Por supuesto que no le creí. A quién se le puede ocurrir semejante barbaridad, semejante locura. Como si no hubiera estado yo en el hospital gritando de dolor el día que nació. Esas ideas se las habrían metido en la cabeza la gente con la que se juntaba en la universidad, pero yo le iba a explicar. Decidí esperarlo a Eugenio para que me ayude.

Vino tarde. Me dijo que había estado con ustedes, hablando, recordando las viejas épocas. Se sacó el gabán y lo dejó arriba de la silla. Fue hasta la heladera, se sirvió un pedazo de carne al horno y empezó a comerlo frío como estaba. Sentado en la cocina, descalzo, tomando vino y masticando con la boca abierta. El ruido una y otra vez, como un chasquido. Entonces fui y le pregunté. Le mostré la carta y le pedí que me ayude a entrar en razón a Julito que se nos había ido de las manos, no sé cómo ni cuándo. La leyó tranquilo. Después la dejó en la mesa. «Tiene razón» dijo y siguió comiendo. Como si no le importara nada. Yo casi me desmayo, imagínese, me tuve que sentar. Entonces él dejó de comer pero empezó a rebuscar con la lengua los pedacitos de carne triturada que se le habían incrustado entre los dientes, y mientras tanto me contó que el día del parto yo me desmayé y que el nene nació muerto. Me dijo que en ese momento no supo cómo decirme la verdad porque yo estaba tan ilusionada que me hubiera partido el corazón, si no fuera porque entonces le llegó el dato de un bebé que había quedado huérfano, ahí nomás se lo habían sacado justo a tiempo a una jovencita que había caído en un enfrentamiento. No sabía si tenía padre, pero si lo tenía seguro andaba prófugo. Entonces pensó que lo mejor era quedárnoslo, y cuando me desperté me lo dio y me dijo que era mío. Me acuerdo,  «es tuyo» dijo.
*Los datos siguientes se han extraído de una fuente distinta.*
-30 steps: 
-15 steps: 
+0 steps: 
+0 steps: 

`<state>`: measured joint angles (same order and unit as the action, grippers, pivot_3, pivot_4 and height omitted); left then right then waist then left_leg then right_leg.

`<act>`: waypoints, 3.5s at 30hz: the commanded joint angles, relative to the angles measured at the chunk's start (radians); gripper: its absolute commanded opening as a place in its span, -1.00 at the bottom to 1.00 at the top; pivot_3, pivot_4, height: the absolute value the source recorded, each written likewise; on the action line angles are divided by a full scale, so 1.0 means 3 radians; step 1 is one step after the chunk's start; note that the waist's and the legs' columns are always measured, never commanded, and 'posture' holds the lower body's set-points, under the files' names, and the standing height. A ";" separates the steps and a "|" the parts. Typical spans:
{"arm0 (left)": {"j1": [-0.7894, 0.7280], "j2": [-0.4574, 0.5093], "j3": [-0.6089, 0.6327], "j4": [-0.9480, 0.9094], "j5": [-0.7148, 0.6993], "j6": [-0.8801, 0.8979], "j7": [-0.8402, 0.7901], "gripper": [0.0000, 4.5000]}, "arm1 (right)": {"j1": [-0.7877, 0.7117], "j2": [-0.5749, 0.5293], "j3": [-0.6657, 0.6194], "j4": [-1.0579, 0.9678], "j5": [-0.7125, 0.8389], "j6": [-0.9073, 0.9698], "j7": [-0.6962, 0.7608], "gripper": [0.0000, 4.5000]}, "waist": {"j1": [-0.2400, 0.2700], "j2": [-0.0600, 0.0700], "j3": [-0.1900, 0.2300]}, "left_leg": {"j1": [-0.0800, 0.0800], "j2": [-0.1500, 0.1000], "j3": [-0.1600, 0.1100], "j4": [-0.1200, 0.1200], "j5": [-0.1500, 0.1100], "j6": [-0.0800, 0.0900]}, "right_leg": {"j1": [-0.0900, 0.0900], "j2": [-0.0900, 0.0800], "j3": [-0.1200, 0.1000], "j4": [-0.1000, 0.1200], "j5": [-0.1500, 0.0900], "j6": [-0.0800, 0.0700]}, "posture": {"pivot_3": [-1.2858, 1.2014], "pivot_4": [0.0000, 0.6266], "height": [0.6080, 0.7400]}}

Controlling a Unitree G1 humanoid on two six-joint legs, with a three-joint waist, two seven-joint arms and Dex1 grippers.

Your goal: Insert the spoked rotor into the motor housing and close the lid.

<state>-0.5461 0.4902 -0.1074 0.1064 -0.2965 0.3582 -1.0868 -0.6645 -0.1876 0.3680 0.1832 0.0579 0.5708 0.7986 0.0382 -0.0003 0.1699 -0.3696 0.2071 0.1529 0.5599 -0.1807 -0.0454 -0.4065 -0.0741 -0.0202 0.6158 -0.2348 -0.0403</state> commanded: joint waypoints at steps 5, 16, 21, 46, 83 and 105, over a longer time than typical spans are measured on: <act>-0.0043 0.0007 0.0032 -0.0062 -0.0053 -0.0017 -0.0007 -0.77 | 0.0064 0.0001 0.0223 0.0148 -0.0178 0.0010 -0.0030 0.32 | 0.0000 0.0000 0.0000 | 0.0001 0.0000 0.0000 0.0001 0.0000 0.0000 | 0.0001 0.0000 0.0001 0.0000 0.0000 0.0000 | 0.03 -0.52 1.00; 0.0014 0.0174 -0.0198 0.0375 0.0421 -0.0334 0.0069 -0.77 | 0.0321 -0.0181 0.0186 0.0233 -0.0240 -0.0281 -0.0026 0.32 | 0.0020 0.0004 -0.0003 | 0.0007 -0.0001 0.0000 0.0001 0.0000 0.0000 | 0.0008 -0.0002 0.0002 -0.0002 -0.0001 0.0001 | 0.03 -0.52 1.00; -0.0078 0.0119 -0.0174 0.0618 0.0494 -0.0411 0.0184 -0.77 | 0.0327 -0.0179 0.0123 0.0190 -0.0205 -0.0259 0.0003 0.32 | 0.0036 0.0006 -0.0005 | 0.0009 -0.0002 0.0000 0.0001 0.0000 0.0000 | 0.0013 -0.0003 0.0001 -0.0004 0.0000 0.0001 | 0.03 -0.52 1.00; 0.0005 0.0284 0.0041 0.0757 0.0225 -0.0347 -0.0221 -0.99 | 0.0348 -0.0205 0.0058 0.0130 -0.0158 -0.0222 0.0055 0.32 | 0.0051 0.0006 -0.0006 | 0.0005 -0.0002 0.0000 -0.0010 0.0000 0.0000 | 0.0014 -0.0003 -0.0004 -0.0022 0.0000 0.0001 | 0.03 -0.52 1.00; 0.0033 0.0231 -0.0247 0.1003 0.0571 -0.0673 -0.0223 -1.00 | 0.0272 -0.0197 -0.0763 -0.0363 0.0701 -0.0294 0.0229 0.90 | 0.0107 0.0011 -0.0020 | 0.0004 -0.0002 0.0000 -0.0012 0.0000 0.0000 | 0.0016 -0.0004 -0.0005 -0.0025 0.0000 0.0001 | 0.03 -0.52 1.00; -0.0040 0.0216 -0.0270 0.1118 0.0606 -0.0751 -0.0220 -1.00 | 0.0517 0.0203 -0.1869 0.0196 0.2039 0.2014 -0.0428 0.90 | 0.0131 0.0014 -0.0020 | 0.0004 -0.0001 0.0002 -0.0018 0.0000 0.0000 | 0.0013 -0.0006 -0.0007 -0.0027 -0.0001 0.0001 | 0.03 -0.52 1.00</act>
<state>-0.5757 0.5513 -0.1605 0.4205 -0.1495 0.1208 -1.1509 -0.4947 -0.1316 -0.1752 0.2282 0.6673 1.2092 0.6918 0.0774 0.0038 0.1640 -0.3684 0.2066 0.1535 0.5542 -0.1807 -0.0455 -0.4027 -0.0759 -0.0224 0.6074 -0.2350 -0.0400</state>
Ah, ya llegamos. Mire lo que son estos árboles, que entrada más bonita. Una sola vez vine hasta acá, para una ceremonia cuando lo nombraron coronel. En fin. ¿Qué le voy a decir? Acortemos la historia. Hice lo que debía. Lo que la situación demandaba. Si no había hijo, no había marido, no había nada. Yo quería vivir una vida pero no cualquier vida. Quería criar a mi hijo y el tipo este me encajó a un huerfanito de sangre sucia como a una nena a la que le compran otro perro porque se le perdió el primero y le dicen que lo encontraron y que es el mismo. ¿Cómo piensa que me lo voy a tomar? Veintitrés años me mintieron, mire cómo recuperé la cuenta. No, si yo memoria tengo. Lo que pasa es que piensan que una es tarada.  Ya me bajo, ya me bajo, le termino el asunto acá: usé una pistola de él, la que guardaba en el cajón del estudio. La tenía siempre cargada. Por las dudas que pase algo.